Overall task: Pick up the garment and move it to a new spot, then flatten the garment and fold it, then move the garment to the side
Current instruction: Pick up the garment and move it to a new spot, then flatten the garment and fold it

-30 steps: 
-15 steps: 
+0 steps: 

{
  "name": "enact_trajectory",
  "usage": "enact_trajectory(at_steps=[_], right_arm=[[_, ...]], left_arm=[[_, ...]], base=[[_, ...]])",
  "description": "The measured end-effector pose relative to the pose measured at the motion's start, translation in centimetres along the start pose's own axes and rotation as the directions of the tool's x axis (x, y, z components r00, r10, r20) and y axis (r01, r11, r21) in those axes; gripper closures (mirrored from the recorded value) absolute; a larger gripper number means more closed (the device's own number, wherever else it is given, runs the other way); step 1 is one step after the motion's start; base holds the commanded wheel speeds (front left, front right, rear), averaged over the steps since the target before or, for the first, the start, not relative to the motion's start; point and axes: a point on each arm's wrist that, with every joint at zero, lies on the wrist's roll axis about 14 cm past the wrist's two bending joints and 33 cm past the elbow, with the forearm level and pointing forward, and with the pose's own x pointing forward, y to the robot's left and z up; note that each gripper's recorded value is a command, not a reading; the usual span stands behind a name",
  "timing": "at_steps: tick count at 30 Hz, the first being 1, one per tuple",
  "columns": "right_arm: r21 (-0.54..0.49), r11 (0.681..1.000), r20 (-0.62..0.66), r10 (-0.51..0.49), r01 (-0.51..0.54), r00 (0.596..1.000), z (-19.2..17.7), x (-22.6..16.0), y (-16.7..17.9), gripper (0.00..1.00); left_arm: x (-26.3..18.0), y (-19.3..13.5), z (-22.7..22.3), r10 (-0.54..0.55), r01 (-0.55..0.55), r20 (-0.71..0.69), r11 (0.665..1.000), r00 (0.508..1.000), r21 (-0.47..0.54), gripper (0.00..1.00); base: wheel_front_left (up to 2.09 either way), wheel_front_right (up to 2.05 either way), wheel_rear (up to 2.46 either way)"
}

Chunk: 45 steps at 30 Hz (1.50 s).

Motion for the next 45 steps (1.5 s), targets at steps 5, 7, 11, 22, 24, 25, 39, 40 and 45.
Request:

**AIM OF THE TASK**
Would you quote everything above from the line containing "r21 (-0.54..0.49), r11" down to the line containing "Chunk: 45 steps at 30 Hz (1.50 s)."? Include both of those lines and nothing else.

**ANSWER**
  "columns": "right_arm: r21 (-0.54..0.49), r11 (0.681..1.000), r20 (-0.62..0.66), r10 (-0.51..0.49), r01 (-0.51..0.54), r00 (0.596..1.000), z (-19.2..17.7), x (-22.6..16.0), y (-16.7..17.9), gripper (0.00..1.00); left_arm: x (-26.3..18.0), y (-19.3..13.5), z (-22.7..22.3), r10 (-0.54..0.55), r01 (-0.55..0.55), r20 (-0.71..0.69), r11 (0.665..1.000), r00 (0.508..1.000), r21 (-0.47..0.54), gripper (0.00..1.00); base: wheel_front_left (up to 2.09 either way), wheel_front_right (up to 2.05 either way), wheel_rear (up to 2.46 either way)"
}

Chunk: 45 steps at 30 Hz (1.50 s).

That finishes the answer to the exercise.